Tim yawned and laid his head on the table, wishing someone would remember him, or the lunch special, or ideally both.
“God.” Kerri squinted at her cousin like she would at a door in her house she had never noticed. “I always thought you just…shut yourself in your Dungeons and Dragons world because that was your way to cope.”
“It was,” he said. “Kerri, all we do is try to cope. I coped by studying it. Like when you were six and didn’t like bugs, so you read everything there was about bugs and now you’re a biologist.
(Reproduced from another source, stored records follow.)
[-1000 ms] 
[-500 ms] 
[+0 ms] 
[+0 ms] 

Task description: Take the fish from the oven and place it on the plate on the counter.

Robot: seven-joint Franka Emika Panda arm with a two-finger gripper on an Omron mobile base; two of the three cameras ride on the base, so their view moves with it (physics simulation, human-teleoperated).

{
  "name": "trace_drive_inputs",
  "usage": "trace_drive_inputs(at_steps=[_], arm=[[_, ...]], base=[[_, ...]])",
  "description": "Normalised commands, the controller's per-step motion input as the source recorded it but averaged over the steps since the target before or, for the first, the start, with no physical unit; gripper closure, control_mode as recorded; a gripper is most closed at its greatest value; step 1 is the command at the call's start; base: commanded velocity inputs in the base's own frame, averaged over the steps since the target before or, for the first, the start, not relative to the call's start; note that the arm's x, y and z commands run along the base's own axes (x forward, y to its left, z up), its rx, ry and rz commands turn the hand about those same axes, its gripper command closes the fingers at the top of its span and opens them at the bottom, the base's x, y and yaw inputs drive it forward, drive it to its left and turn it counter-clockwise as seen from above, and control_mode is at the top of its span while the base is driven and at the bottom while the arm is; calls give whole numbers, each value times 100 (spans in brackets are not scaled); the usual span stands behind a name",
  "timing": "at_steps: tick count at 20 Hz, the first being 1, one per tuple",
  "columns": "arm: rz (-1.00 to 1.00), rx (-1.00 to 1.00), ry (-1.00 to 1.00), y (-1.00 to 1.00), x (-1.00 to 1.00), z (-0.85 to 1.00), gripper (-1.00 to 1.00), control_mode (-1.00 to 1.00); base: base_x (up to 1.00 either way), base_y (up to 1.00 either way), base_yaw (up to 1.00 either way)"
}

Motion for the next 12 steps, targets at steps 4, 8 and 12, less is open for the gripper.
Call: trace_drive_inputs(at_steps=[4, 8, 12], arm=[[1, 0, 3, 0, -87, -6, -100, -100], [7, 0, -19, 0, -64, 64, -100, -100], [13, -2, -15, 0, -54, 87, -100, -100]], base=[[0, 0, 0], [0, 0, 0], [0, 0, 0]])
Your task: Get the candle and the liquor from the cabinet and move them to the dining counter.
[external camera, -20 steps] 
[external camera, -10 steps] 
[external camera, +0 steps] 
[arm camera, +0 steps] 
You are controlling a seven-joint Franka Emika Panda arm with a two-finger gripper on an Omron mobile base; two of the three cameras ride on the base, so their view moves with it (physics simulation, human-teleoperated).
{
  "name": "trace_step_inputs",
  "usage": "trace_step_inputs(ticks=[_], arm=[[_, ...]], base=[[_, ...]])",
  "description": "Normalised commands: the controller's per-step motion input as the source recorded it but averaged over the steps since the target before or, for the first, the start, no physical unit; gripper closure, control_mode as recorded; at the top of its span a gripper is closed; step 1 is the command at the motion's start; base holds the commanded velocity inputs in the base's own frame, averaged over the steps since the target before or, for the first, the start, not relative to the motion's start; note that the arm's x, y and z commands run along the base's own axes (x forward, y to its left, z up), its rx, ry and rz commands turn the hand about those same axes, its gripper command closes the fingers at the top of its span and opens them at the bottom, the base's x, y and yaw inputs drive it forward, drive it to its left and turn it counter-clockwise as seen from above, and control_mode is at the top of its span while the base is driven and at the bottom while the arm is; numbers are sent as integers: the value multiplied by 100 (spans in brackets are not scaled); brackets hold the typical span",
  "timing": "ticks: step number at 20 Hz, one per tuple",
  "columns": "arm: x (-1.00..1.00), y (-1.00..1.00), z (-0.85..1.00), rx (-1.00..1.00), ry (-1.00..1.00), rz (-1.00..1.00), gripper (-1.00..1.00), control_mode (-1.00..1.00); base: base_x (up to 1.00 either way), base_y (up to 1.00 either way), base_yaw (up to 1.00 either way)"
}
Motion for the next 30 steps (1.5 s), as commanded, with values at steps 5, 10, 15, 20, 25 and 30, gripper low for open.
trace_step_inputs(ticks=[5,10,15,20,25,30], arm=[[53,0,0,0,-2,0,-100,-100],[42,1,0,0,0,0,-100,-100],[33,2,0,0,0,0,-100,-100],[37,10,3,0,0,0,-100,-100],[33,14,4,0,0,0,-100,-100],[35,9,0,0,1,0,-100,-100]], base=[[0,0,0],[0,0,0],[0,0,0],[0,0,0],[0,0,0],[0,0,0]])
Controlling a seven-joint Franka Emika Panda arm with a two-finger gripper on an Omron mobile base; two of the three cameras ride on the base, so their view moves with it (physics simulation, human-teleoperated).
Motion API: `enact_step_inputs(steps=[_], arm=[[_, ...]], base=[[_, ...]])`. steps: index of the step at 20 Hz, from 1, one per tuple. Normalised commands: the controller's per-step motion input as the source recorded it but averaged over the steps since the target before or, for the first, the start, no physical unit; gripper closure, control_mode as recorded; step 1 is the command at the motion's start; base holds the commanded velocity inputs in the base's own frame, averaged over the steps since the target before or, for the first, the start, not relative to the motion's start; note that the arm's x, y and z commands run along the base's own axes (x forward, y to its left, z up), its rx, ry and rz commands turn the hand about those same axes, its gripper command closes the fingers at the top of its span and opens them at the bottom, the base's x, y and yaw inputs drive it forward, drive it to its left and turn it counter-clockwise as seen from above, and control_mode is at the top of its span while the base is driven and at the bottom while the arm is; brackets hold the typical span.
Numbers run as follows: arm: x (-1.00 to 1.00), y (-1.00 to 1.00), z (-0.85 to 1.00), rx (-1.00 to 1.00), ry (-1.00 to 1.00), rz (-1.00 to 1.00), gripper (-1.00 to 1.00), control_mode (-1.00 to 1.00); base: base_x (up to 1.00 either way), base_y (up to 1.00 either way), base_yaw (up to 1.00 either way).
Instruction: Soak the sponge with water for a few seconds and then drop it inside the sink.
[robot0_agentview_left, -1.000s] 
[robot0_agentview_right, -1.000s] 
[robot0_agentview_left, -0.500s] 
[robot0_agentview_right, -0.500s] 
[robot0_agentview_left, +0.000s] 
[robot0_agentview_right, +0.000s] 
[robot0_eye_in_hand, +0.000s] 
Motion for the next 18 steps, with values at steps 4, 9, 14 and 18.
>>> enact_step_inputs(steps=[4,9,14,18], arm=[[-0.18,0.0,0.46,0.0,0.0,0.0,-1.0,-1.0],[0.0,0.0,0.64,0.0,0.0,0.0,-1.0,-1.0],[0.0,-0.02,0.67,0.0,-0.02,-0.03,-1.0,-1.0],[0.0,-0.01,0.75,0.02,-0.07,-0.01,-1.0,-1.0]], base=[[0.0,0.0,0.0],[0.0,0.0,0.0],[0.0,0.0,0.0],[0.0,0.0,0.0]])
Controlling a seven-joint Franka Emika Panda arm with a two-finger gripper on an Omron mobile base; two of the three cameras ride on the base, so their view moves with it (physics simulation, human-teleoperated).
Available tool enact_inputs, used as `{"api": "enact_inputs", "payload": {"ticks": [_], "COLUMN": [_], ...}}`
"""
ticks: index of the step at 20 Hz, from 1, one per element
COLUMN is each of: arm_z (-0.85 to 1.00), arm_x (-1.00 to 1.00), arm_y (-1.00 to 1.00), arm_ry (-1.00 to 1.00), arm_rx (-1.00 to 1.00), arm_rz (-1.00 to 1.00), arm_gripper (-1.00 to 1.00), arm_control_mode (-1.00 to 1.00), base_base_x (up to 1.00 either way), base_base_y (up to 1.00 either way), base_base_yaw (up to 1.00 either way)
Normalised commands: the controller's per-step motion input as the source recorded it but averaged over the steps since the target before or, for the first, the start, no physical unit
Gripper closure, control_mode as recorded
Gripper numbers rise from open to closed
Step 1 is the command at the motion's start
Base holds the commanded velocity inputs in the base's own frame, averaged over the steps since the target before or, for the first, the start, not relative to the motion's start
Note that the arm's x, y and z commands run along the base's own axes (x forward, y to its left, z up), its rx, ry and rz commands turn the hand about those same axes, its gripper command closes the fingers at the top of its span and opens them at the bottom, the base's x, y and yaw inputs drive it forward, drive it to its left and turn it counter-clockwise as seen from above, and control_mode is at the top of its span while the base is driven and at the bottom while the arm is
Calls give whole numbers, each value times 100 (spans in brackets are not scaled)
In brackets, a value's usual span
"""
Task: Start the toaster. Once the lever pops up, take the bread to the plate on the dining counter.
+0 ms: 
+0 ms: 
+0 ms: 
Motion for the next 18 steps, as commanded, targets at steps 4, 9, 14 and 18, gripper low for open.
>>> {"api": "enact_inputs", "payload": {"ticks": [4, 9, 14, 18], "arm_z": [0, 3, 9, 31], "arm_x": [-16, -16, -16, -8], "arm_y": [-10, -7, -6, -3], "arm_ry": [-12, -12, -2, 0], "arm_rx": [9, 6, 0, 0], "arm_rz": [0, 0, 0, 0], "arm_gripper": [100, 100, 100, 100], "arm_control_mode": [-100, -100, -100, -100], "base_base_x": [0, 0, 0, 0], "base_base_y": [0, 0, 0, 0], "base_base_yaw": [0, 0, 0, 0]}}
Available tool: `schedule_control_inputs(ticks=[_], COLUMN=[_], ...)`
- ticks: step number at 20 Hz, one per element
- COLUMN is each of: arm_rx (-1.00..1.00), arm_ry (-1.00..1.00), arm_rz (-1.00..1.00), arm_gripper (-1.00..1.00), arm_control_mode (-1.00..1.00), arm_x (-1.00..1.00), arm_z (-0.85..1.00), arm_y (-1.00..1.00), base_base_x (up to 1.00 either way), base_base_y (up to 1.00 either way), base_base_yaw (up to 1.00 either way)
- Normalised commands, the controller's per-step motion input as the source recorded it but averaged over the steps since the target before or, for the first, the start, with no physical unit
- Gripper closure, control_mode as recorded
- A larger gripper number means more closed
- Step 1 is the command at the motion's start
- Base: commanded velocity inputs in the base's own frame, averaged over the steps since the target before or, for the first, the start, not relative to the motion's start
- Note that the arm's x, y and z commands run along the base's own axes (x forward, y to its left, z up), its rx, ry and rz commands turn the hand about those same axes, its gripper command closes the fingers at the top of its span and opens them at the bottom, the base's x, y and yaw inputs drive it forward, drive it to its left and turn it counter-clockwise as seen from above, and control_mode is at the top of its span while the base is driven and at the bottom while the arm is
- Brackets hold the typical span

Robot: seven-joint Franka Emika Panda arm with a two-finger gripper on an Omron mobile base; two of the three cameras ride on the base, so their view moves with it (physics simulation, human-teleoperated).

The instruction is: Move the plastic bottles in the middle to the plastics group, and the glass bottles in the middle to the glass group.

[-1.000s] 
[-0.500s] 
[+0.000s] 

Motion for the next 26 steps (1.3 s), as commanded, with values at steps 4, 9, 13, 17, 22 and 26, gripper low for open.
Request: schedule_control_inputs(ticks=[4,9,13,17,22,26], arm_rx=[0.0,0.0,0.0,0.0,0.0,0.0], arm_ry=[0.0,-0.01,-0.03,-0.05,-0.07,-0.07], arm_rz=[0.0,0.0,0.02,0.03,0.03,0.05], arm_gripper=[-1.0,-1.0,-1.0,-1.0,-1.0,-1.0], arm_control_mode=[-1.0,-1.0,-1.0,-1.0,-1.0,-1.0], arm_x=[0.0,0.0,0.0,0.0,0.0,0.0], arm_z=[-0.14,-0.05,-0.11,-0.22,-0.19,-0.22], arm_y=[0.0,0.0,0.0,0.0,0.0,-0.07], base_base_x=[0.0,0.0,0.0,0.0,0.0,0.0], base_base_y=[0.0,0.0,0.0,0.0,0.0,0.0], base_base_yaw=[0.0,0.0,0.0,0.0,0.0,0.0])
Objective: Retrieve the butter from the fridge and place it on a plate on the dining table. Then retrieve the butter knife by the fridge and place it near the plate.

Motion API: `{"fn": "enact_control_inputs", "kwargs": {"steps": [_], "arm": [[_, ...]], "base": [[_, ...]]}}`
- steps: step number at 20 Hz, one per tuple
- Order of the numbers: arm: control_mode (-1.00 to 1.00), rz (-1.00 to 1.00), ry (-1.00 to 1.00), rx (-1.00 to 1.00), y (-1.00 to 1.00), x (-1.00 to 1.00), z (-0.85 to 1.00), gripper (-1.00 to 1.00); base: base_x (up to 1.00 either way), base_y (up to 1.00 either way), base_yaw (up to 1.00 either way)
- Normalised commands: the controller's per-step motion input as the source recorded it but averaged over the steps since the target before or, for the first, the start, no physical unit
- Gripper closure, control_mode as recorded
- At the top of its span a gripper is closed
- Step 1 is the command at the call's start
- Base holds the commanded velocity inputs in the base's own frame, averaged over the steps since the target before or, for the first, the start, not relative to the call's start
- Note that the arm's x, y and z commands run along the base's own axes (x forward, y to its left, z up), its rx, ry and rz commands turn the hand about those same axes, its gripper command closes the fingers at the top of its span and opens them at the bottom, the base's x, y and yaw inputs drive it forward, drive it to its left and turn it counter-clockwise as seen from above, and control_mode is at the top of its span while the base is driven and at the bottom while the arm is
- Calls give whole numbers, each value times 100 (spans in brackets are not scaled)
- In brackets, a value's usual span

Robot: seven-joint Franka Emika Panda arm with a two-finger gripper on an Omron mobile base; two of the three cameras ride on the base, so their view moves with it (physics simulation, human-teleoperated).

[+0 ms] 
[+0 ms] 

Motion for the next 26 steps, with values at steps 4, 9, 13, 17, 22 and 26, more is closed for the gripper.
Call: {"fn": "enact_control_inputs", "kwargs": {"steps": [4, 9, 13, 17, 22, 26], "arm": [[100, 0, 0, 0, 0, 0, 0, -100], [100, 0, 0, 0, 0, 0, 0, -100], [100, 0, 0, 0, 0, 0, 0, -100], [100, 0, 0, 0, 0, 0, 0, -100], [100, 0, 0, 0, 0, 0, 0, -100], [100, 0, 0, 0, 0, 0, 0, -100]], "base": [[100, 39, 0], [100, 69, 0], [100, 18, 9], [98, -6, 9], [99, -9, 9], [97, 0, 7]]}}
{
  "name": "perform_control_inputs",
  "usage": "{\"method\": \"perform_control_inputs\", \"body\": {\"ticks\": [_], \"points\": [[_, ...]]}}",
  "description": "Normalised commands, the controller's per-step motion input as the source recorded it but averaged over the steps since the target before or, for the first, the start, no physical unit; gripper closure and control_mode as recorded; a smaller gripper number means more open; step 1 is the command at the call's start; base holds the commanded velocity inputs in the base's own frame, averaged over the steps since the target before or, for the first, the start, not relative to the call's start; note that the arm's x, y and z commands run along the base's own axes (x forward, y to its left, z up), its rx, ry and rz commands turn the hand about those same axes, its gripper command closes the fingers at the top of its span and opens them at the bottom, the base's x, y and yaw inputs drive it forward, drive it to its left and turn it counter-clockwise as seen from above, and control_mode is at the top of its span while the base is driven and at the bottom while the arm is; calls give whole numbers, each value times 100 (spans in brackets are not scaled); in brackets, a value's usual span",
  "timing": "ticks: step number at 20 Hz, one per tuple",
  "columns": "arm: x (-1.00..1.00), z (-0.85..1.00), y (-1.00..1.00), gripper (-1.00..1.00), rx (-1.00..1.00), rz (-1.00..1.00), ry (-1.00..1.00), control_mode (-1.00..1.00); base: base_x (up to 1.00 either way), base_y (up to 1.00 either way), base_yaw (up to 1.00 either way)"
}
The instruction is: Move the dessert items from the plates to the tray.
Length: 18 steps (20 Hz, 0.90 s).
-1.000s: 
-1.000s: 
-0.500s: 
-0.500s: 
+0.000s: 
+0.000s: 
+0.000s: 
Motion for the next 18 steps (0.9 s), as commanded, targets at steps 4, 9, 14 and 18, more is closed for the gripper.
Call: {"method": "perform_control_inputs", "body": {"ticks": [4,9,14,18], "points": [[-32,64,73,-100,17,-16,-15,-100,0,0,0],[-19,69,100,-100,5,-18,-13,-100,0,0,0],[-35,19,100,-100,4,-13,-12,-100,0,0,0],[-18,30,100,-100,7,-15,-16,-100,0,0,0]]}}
I did the same.”
“I didn’t cope with Sleepy Lake that way,” Kerri said. “I just ran away.”
“I ran away too,” he tried to comfort her. “It’s one thing to study it; it’s another thing to be on the same coast with it. Look, I’m just trying to apply reason here: according to Copperseed, the Walla Walla have a story about the things in Sleepy Lake featuring Thtaggoa. And I am telling you that Thtaggoa also appears in short stories by Bob Howard, in a forbidden book by a Swiss monk from the seventeenth century, and in a Mayan crypt in Palenque.”